Love to watch the path of the blasting cord as it streaks from hole to hole. 1/10 to 1/20 of a second from start to finish even with a delayspectacular.
Thank you, i found out later that water floods the bore holes sometimes and that will cause an incomplete reaction once its detonated resulting in the red nitric oxide smoke.
thanks,I found out it most often occurs, that is, lots of red smoke, when groundwater leaks into the bore hole and is present w/ the anfo when detonated.
I haven't found a prep video on mine demos. Is it cheaper to do this than those witengen grinders? Its gotta take time to drill all those holes and drop the boom boom mix down them...
@@markobora6860 When do they decide to blast vs just have an excavator dig? Or does blasting speed digging up considerably because no excavator is involved, just a loader? How deep does that blast go -- what's the effective 'softened ground' depth.

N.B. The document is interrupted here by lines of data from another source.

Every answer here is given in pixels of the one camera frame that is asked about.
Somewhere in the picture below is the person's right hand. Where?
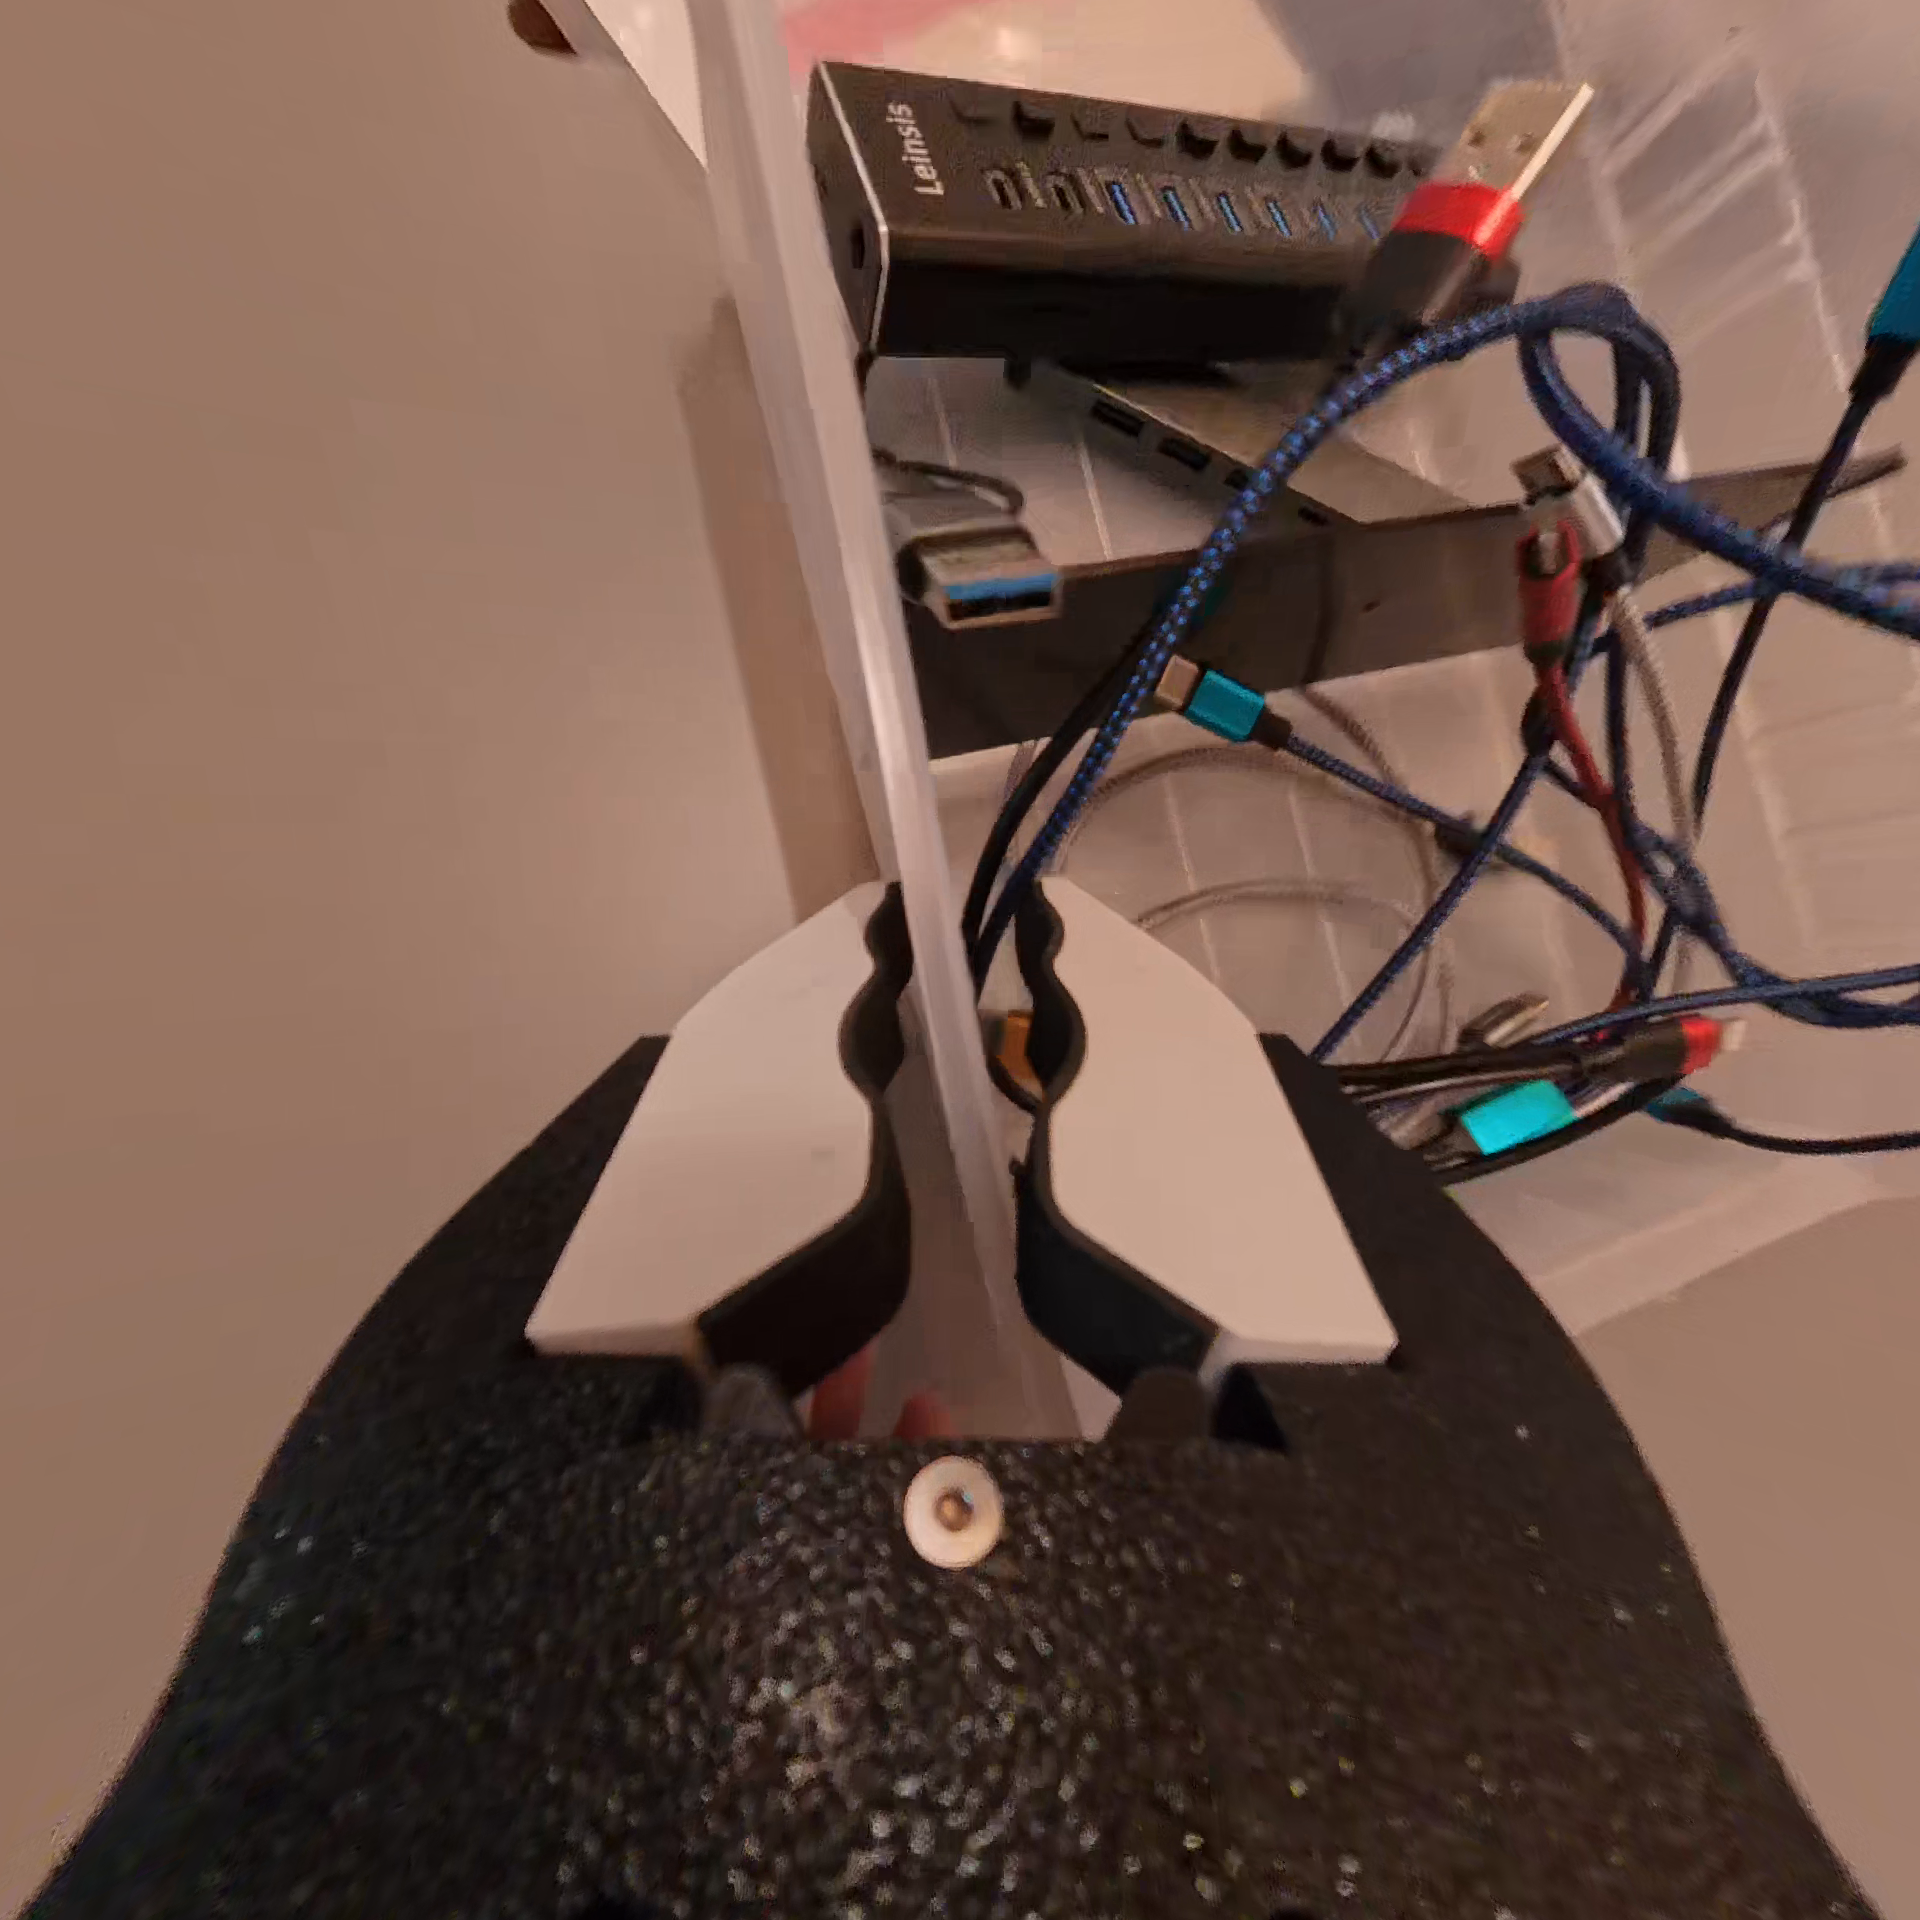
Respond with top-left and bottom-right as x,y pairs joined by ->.
807,1345 -> 954,1445

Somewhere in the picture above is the black braided hub cable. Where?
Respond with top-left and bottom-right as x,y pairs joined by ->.
874,454 -> 1068,638

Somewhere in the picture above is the grey slim usb hub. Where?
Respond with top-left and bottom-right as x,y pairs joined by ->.
1025,357 -> 1510,536

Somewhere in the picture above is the dark grey metal slab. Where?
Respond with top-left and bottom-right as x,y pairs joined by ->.
905,454 -> 1909,759

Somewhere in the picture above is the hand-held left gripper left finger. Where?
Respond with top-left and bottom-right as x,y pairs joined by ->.
528,879 -> 917,1399

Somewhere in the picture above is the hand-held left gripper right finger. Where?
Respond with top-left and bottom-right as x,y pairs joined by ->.
1017,879 -> 1402,1412

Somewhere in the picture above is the red black USB-A cable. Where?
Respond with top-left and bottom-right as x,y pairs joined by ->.
982,1007 -> 1052,1115

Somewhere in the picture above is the clear plastic bin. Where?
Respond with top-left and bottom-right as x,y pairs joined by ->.
683,0 -> 1920,1445

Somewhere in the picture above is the black usb hub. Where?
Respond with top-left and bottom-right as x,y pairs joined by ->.
802,59 -> 1523,367

So every jobsite or " shot" is different as far as the depth go. Usually you need a minimum of 10ft of hard rock to blast. Rock quarrys usually blast anywhere from 20 to 60ft holes. When you blasting for say a pipeline or finish grade for a road or building. The depth will say be written on those wooden grade stakes. The reason they dont use and excavator is because the rock is too hard. The excavator just scrapes the hard rock but doesn't acually do anything to it. So they use explosives to break it into smaller pieces so an excavator can then move it
And if its soft dirt or soft rock that an excavator can move on it's own you dont want to blast it. If you blast just soft or loose rock it's going to sling shit all over and can be very dangerous. Plus it's very expensive to drill and blast somthing an excavator can just dig up....you only blast solid rock
They start tracking the machines back into the work area immediately because they were removed to a safe distance so they would not be damaged by flying debris. It could take a day for a dragline to get back to work but the crews would still be very busy during that time.
I was the loader man and I went back as soon as the shot was pulled and the all clear given and started cleaning the outside up from stray rocks so the trucks could get to the shovel and not cut tires.
Looks like there was not enough room for the rock to break out , The blast started from the left, the rock basically ran into itself. Being in an open pit, im sure this was by design. They set the delays as fast as they could in front of the blowout.